== Problem to solve ==
Scan the records below, and wherever a line has the word "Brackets", pull it out.

== Records to use ==
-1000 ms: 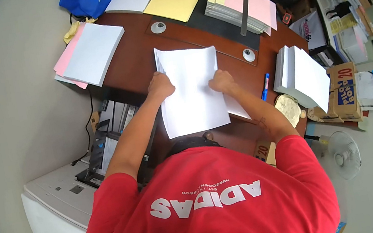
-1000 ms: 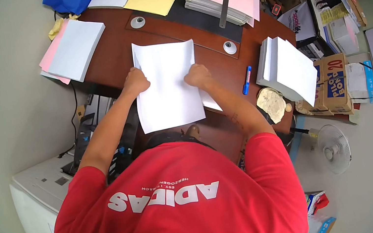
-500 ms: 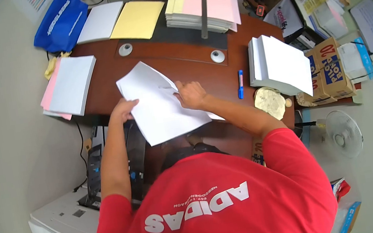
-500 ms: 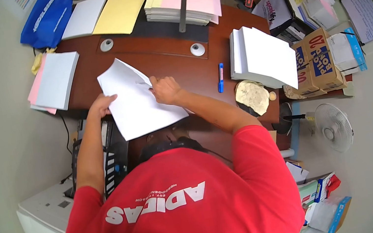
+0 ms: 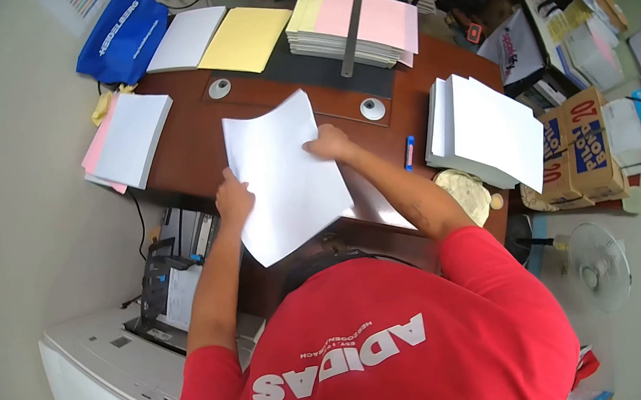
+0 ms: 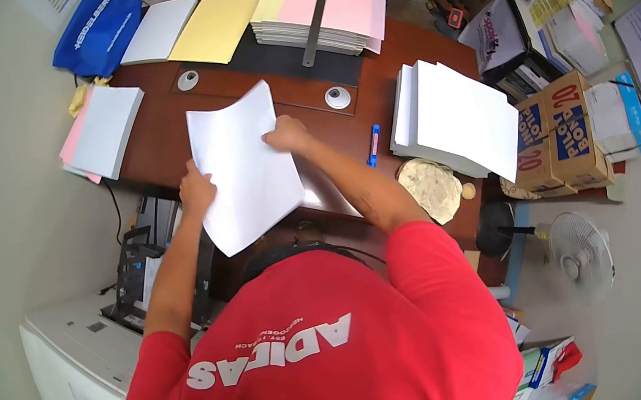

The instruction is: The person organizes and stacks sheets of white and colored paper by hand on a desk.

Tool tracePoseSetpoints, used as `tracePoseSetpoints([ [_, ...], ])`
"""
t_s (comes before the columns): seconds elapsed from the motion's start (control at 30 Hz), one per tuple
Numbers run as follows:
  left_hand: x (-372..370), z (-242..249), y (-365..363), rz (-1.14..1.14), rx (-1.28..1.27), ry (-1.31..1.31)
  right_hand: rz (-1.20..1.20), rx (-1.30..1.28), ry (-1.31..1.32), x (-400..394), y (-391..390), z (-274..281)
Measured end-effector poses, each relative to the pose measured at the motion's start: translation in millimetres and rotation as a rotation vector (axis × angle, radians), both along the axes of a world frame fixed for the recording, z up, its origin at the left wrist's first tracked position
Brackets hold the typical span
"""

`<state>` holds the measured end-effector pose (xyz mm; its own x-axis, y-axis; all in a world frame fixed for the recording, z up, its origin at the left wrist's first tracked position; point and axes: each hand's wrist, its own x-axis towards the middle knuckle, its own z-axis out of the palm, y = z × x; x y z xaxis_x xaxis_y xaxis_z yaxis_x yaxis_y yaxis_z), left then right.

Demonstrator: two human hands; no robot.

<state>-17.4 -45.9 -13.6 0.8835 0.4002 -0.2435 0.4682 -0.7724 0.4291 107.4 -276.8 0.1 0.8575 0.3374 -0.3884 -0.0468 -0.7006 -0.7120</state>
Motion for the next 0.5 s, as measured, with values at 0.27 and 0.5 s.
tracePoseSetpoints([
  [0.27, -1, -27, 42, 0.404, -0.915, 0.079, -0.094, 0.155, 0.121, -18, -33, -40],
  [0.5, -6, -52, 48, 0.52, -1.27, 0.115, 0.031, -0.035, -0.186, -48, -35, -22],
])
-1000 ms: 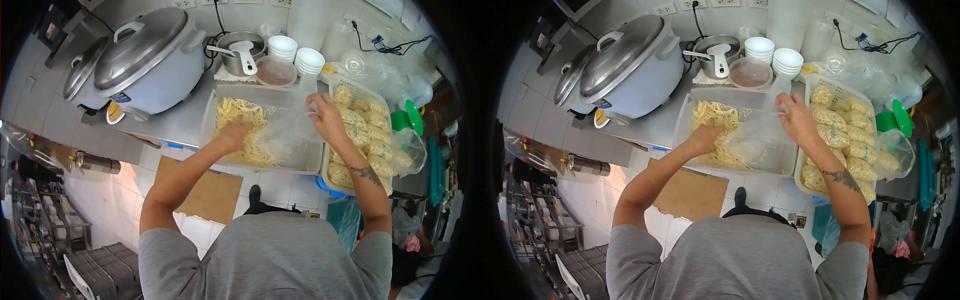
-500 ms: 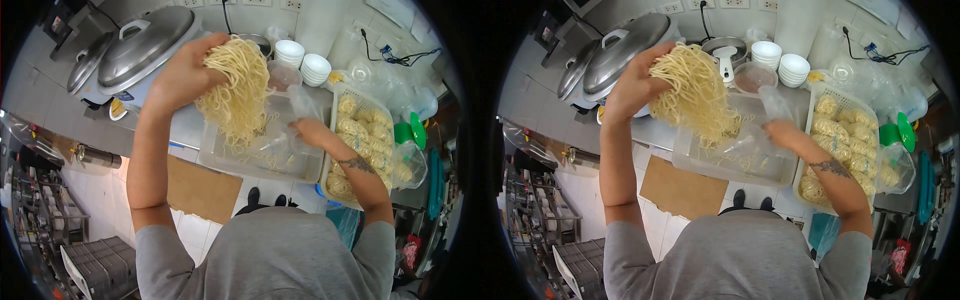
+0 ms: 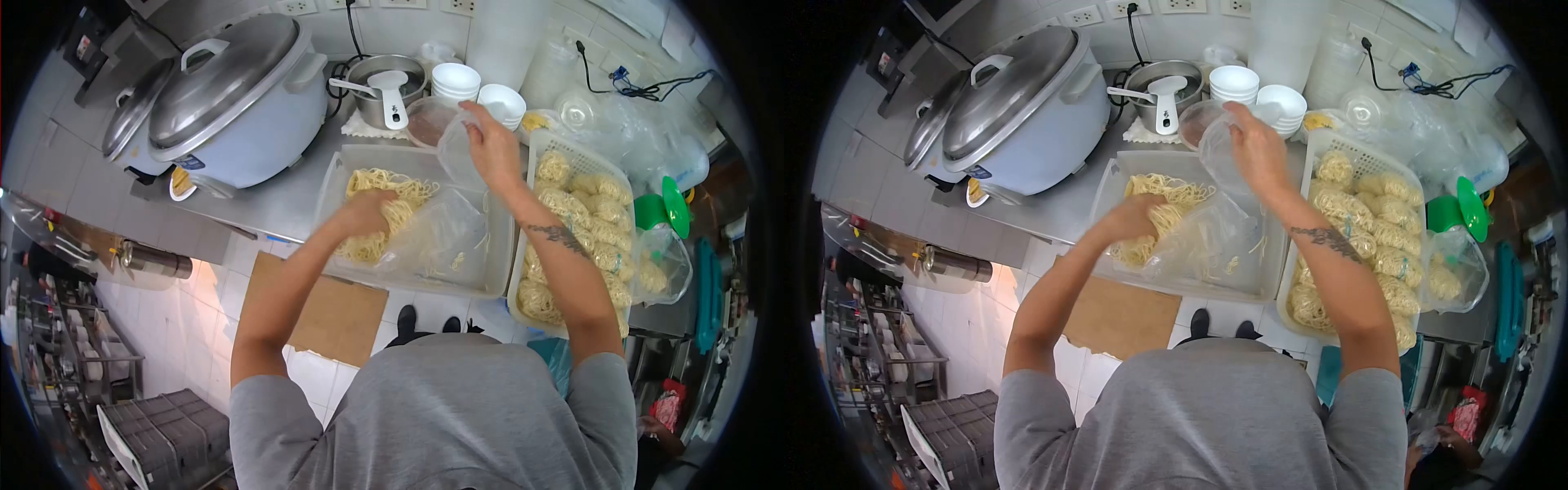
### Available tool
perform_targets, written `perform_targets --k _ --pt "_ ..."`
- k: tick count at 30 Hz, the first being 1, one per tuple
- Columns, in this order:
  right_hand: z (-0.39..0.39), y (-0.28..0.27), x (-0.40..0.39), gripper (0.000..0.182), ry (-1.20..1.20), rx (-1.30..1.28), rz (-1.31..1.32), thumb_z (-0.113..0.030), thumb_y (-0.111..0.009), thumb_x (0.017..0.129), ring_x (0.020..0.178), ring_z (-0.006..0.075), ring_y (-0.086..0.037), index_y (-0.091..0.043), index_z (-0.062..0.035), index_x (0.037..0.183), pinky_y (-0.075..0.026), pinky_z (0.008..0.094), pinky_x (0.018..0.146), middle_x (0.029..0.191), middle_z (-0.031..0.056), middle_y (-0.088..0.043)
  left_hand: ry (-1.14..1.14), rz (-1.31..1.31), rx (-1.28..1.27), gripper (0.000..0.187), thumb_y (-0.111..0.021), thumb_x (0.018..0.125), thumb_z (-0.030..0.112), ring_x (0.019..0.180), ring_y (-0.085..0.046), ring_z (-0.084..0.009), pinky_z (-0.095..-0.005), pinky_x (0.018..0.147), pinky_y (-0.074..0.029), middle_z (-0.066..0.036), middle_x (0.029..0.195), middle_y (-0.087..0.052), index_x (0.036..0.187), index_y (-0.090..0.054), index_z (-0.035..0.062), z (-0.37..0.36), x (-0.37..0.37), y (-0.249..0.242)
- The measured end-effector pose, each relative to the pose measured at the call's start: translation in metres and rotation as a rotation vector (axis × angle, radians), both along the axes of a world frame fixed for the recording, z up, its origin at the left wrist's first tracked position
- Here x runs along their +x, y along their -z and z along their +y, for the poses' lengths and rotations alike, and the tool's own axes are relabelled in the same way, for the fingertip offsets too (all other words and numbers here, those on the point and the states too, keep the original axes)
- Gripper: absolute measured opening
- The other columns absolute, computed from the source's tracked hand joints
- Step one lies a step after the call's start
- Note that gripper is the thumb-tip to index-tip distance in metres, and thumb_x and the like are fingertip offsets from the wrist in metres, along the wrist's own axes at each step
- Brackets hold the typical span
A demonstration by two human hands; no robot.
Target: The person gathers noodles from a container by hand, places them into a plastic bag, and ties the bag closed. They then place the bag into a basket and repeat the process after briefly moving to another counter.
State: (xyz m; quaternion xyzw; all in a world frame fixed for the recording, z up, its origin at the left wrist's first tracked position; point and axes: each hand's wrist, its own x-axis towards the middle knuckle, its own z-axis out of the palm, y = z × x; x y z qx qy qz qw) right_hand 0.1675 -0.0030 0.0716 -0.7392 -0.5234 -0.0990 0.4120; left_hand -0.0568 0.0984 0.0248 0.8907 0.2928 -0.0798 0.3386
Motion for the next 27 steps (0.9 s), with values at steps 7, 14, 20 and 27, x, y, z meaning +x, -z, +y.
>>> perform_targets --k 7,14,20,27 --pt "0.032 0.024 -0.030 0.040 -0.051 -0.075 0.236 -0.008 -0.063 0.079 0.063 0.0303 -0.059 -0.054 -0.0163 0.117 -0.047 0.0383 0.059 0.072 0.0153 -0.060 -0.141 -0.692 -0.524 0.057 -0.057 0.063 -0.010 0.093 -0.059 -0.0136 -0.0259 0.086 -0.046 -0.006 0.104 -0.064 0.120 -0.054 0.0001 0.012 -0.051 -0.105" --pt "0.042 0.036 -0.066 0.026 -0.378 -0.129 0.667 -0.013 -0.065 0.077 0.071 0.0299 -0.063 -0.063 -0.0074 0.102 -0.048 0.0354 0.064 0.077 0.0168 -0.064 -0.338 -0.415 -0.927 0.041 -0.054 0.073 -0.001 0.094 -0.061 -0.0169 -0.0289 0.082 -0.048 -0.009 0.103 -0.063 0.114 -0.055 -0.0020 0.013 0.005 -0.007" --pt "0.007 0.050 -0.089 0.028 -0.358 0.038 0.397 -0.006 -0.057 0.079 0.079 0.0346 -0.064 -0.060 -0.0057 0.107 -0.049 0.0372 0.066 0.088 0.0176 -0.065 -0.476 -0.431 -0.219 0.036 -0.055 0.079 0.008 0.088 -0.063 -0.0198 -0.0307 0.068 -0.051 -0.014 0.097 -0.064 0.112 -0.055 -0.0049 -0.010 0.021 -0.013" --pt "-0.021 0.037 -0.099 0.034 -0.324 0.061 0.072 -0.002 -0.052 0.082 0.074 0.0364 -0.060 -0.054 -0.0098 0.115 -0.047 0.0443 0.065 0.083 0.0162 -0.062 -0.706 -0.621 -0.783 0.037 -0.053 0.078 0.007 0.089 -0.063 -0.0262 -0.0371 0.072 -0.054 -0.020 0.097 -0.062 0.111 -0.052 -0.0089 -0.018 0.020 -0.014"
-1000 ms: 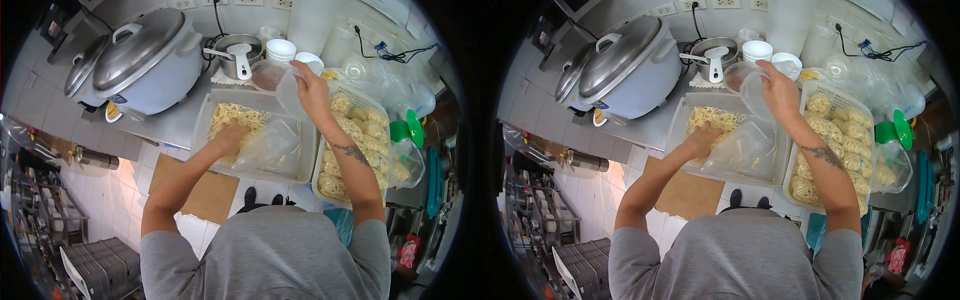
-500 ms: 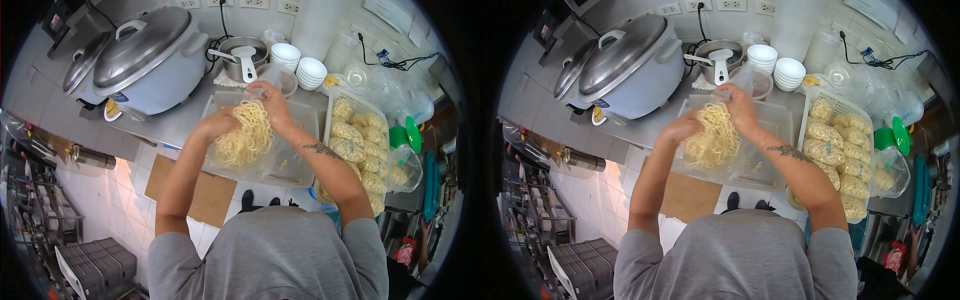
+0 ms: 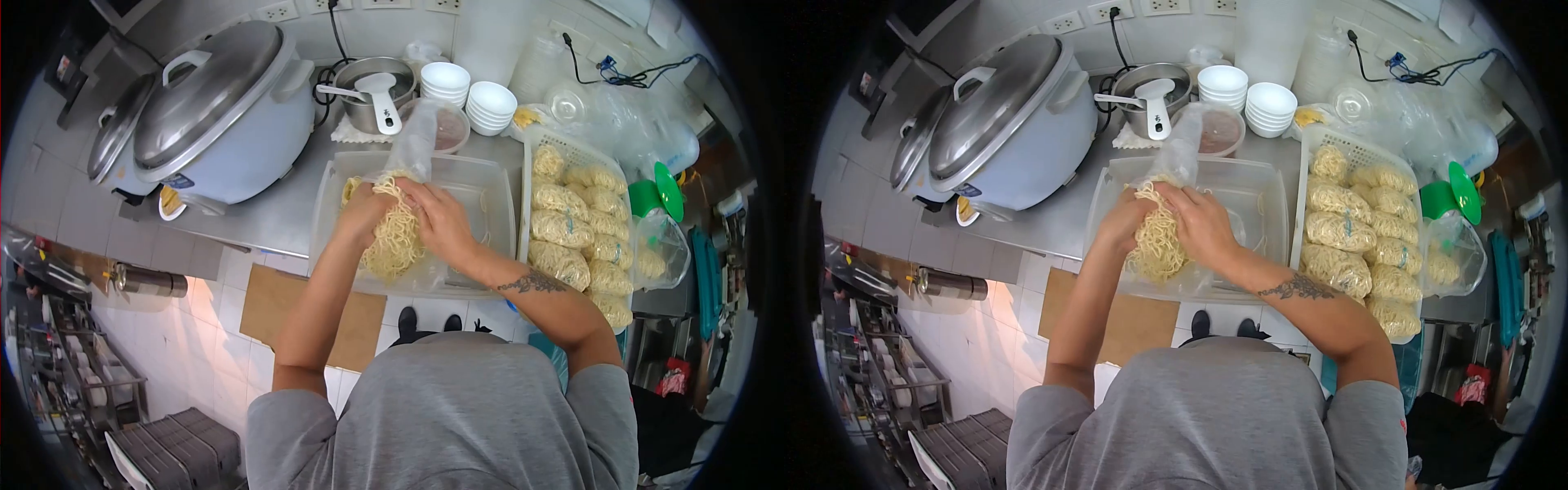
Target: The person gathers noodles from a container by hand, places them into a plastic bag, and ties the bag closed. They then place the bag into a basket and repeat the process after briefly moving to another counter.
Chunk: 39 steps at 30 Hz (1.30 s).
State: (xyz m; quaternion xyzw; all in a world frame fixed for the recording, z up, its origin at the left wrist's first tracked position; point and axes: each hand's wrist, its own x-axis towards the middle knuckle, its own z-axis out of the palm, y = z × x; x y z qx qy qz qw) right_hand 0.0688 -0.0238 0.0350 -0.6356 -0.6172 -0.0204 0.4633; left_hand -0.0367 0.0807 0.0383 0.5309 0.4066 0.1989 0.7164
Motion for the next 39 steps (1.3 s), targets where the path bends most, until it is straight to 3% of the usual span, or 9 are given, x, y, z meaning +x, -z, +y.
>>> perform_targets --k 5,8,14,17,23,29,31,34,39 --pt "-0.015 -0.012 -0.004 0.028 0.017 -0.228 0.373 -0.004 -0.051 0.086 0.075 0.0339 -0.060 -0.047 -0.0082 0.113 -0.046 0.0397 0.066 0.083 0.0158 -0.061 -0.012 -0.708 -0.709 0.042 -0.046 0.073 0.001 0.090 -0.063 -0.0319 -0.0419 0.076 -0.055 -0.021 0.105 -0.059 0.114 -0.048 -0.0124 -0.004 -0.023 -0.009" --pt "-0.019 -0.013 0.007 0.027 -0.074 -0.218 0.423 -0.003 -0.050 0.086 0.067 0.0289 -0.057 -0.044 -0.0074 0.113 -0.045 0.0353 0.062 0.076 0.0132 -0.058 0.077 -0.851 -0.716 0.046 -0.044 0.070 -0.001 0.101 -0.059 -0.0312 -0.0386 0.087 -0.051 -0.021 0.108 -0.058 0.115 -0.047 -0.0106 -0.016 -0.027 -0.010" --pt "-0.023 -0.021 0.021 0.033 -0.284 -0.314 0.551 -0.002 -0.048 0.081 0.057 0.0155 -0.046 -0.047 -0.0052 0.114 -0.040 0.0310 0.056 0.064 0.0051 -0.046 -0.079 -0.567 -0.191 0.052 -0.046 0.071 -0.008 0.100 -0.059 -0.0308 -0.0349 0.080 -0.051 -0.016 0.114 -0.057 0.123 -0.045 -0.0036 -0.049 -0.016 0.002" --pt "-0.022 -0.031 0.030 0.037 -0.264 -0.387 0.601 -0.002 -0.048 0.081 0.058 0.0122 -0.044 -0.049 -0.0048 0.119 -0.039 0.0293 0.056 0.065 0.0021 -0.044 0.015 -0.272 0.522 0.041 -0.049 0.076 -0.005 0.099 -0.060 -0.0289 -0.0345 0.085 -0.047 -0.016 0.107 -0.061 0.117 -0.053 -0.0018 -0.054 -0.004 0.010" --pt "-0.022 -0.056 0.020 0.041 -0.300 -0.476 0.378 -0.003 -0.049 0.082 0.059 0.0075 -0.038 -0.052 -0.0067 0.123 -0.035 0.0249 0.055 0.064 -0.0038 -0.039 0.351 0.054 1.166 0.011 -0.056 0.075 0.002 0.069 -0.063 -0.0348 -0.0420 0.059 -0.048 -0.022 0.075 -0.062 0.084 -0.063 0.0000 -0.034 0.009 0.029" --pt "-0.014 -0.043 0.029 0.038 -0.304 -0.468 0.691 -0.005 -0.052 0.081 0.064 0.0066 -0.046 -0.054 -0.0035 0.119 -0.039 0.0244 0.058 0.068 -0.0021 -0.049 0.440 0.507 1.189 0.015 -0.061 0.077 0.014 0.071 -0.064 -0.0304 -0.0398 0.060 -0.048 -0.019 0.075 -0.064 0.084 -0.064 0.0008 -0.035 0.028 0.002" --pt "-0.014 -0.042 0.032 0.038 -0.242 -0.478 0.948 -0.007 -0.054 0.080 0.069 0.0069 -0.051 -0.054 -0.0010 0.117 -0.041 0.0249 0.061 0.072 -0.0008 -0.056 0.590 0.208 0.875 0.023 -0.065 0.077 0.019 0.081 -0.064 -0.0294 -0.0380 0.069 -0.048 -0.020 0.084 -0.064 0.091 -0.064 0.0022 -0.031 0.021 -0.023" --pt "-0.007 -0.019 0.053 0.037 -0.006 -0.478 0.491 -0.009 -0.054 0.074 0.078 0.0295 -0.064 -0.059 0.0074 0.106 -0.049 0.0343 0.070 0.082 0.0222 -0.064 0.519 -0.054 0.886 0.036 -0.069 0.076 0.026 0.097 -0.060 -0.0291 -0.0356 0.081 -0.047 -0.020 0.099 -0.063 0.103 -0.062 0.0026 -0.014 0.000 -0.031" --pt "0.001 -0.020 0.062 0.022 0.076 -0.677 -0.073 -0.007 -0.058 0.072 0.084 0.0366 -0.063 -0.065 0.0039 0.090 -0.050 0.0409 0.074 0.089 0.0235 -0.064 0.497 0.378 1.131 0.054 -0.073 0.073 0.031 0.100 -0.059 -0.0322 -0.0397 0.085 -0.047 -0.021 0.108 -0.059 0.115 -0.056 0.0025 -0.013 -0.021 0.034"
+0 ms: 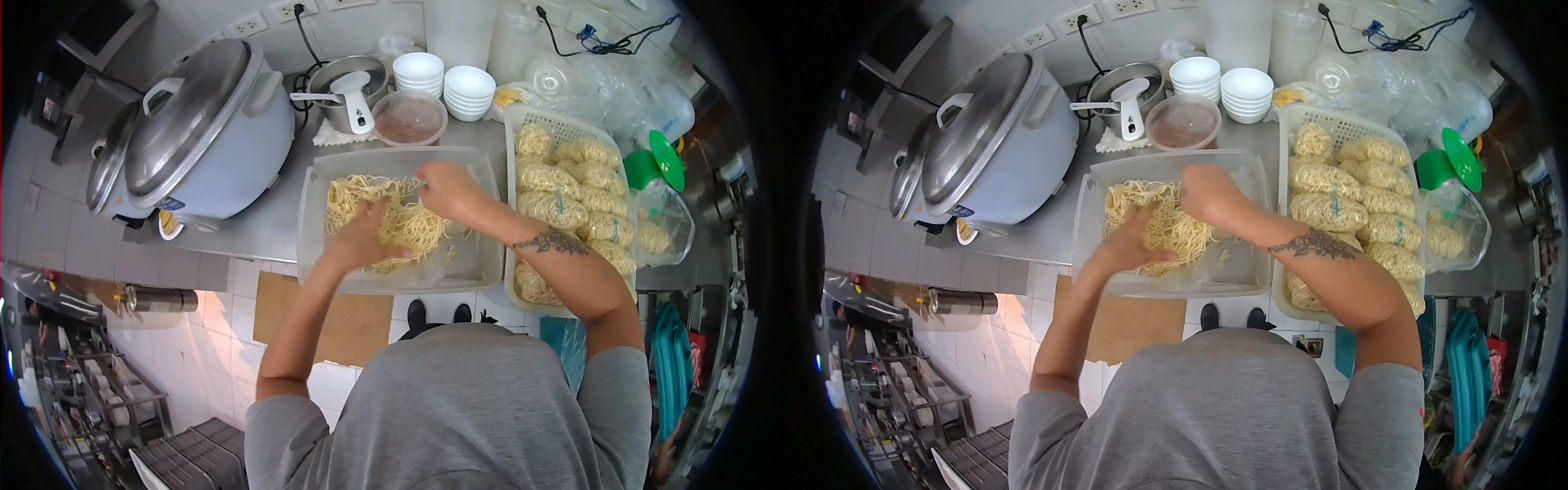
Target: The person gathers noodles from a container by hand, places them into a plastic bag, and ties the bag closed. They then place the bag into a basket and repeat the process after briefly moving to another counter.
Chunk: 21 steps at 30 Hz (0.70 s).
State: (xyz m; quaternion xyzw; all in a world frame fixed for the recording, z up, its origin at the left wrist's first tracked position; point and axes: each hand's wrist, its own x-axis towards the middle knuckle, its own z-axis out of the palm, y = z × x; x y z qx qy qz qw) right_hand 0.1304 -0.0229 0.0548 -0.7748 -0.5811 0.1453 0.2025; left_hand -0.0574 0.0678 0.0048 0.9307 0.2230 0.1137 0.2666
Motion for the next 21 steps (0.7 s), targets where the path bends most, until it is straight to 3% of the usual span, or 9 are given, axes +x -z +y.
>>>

== Completed exercise ==
Brackets hold the typical span
- Brackets hold the typical span

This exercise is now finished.